WHAT YOU SHOULD DO:
Restate the data below word for word, omitting pictures.
/---
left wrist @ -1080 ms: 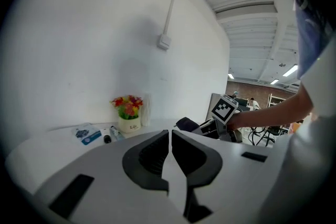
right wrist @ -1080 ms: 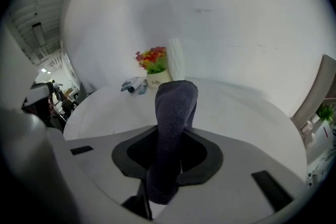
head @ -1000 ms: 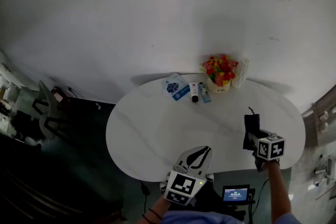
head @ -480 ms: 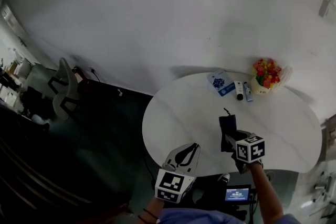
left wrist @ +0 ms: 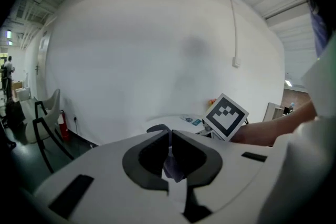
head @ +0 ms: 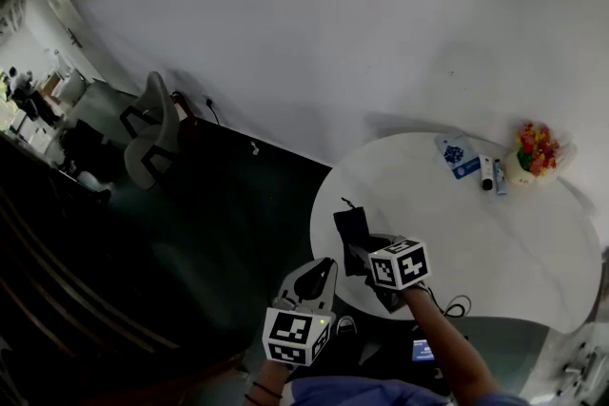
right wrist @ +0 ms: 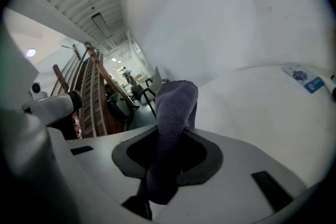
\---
ANSWER SECTION:
left wrist @ -1080 ms: 
right wrist @ -1080 ms: 
head @ -1000 ms: 
head @ -480 ms: 
left wrist @ +0 ms: 
head @ +0 ms: 
right wrist @ +0 ms: 

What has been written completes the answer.